§ Exercise prompt
Output exactly the lines that run from the top of the entries to the line holding "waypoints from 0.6", including both of those lines.

Records from a data collection:
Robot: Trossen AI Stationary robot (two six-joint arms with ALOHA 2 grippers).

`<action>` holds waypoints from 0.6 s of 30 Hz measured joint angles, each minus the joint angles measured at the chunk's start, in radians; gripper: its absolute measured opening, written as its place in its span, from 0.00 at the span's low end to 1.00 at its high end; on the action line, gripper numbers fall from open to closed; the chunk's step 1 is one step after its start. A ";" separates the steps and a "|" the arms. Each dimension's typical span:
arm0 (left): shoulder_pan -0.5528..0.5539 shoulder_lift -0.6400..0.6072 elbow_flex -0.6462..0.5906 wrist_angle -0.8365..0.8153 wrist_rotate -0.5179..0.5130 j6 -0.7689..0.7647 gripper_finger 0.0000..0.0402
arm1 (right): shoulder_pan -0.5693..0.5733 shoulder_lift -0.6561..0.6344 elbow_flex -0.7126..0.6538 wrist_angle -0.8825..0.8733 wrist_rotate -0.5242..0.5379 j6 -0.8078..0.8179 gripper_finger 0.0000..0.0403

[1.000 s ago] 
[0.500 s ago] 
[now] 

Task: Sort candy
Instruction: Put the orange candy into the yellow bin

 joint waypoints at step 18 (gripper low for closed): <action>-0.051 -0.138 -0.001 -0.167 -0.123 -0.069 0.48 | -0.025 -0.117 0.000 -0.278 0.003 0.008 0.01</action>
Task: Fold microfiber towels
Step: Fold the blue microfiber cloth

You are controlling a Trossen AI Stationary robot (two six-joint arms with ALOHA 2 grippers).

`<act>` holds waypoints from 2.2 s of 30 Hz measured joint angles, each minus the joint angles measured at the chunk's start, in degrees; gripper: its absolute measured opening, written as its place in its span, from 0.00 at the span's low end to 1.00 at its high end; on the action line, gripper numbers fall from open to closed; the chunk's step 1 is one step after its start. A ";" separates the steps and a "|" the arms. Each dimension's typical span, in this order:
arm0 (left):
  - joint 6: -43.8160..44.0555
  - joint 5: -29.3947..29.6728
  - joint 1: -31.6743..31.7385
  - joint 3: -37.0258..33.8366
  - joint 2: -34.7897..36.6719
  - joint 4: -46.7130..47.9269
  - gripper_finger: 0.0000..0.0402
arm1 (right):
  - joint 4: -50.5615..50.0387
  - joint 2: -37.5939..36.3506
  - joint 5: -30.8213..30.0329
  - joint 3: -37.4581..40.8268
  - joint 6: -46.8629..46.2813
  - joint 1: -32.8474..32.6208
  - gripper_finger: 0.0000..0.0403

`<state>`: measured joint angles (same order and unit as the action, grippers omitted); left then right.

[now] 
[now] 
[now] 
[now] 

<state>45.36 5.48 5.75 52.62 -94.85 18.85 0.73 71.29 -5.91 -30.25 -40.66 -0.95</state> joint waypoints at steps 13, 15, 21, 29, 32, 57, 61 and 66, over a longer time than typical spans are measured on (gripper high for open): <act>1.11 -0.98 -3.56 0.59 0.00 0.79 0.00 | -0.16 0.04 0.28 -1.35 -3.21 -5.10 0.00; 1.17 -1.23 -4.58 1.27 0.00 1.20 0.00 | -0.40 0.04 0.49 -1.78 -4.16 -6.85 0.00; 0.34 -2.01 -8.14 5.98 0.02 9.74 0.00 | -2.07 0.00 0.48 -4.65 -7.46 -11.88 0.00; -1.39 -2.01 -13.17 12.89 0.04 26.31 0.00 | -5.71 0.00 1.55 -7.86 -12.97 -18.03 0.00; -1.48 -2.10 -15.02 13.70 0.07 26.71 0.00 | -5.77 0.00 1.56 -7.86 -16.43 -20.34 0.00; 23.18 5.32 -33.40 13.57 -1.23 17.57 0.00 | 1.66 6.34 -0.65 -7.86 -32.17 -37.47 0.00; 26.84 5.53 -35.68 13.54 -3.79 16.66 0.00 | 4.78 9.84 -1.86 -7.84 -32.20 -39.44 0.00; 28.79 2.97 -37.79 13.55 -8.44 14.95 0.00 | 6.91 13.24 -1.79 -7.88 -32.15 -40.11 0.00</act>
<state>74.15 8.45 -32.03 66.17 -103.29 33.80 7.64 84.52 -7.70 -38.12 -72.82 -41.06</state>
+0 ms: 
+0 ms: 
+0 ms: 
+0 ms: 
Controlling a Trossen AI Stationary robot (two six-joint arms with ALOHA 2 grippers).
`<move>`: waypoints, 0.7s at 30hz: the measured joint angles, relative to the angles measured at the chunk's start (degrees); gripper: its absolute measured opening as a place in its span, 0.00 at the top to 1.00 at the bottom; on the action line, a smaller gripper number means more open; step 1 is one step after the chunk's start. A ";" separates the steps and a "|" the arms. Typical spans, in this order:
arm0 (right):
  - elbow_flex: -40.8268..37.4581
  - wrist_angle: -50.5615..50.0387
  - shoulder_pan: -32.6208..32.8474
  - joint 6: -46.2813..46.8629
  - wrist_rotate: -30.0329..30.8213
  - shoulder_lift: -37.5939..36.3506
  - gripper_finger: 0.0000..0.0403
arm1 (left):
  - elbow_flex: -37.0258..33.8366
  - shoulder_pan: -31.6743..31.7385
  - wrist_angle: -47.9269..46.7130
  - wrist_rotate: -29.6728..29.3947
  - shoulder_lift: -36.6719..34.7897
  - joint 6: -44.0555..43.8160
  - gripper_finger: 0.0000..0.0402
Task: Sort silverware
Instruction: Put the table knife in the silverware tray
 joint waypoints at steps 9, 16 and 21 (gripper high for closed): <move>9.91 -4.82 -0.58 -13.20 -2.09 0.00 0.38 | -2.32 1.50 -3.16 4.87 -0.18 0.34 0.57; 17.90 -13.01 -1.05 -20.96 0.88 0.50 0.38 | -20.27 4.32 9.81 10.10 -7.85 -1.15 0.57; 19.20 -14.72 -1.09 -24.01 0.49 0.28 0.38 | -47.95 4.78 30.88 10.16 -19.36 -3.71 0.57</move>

§ Result of the task
Robot: Trossen AI Stationary robot (two six-joint arms with ALOHA 2 grippers).

`<action>` holds waypoints from 0.6 s of 30 Hz measured joint angles, each minus the joint angles measured at the chunk's start, in radians; gripper: its absolute measured opening, written as its place in its span, from 0.00 at the span's low end to 1.00 at its high end; on the action line, gripper numbers fall from open to closed; the chunk's step 1 is one step after its start. A ";" separates the steps and a "|" the arms. Each dimension's typical span:

What needed an answer now has one.